## What to produce:
This exercise asks for every line of the material that includes the word "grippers".

Supplied information section start

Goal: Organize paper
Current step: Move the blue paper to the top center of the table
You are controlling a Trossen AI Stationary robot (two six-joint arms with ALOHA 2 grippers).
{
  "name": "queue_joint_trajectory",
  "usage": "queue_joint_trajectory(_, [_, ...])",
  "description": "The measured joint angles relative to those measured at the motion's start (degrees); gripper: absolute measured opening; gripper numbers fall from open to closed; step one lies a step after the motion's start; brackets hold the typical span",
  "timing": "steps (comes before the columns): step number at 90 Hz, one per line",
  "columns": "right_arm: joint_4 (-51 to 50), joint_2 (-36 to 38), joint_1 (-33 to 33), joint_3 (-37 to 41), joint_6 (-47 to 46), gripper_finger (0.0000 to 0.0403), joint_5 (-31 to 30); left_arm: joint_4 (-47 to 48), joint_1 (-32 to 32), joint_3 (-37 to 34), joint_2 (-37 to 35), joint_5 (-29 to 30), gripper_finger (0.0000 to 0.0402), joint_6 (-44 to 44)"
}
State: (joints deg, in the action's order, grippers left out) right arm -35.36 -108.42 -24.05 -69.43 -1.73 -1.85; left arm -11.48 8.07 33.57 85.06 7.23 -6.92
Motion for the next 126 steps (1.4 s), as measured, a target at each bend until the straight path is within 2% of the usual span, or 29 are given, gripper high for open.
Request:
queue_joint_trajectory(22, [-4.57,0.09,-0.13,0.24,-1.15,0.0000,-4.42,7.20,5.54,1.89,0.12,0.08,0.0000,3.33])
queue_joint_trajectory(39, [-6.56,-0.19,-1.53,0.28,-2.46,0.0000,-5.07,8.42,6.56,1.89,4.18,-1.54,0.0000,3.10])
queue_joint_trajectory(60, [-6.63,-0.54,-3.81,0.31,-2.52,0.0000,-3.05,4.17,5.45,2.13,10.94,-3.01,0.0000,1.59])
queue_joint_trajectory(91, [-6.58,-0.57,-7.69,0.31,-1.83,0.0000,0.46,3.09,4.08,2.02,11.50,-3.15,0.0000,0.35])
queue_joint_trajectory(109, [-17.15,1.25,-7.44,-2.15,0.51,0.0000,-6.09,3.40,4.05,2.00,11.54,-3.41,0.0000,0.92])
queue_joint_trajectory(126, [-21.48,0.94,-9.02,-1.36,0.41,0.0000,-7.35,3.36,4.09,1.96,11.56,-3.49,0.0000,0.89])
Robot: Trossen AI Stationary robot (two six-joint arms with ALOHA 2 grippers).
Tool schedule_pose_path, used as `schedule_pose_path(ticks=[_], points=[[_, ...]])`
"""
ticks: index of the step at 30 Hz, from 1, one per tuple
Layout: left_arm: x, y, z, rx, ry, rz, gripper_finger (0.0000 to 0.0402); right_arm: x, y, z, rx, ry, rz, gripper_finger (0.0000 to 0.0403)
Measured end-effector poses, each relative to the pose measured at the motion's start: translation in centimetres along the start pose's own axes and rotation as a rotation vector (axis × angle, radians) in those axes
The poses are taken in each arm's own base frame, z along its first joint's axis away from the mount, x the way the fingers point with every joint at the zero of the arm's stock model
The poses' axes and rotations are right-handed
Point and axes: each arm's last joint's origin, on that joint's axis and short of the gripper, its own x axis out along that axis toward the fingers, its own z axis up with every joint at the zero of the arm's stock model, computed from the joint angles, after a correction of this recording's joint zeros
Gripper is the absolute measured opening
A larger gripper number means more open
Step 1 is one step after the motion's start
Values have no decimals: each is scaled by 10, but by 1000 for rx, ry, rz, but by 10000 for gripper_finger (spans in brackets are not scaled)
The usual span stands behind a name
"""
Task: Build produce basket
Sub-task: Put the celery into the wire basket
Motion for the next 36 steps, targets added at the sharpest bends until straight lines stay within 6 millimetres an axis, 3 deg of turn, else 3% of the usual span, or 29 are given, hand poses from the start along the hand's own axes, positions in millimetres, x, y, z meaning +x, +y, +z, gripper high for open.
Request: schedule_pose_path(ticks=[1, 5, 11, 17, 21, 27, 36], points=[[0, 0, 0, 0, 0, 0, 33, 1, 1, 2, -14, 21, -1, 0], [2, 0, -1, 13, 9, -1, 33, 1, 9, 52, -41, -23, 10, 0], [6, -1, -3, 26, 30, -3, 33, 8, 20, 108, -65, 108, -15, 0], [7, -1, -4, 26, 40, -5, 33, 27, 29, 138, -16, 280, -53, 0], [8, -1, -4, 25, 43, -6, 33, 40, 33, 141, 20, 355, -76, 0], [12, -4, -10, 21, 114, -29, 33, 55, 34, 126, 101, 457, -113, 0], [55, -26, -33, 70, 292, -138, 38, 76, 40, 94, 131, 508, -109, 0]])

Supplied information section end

## Your response:
You are controlling a Trossen AI Stationary robot (two six-joint arms with ALOHA 2 grippers).
State: (joints deg, in the action's order, grippers left out) right arm -35.36 -108.42 -24.05 -69.43 -1.73 -1.85; left arm -11.48 8.07 33.57 85.06 7.23 -6.92
Robot: Trossen AI Stationary robot (two six-joint arms with ALOHA 2 grippers).

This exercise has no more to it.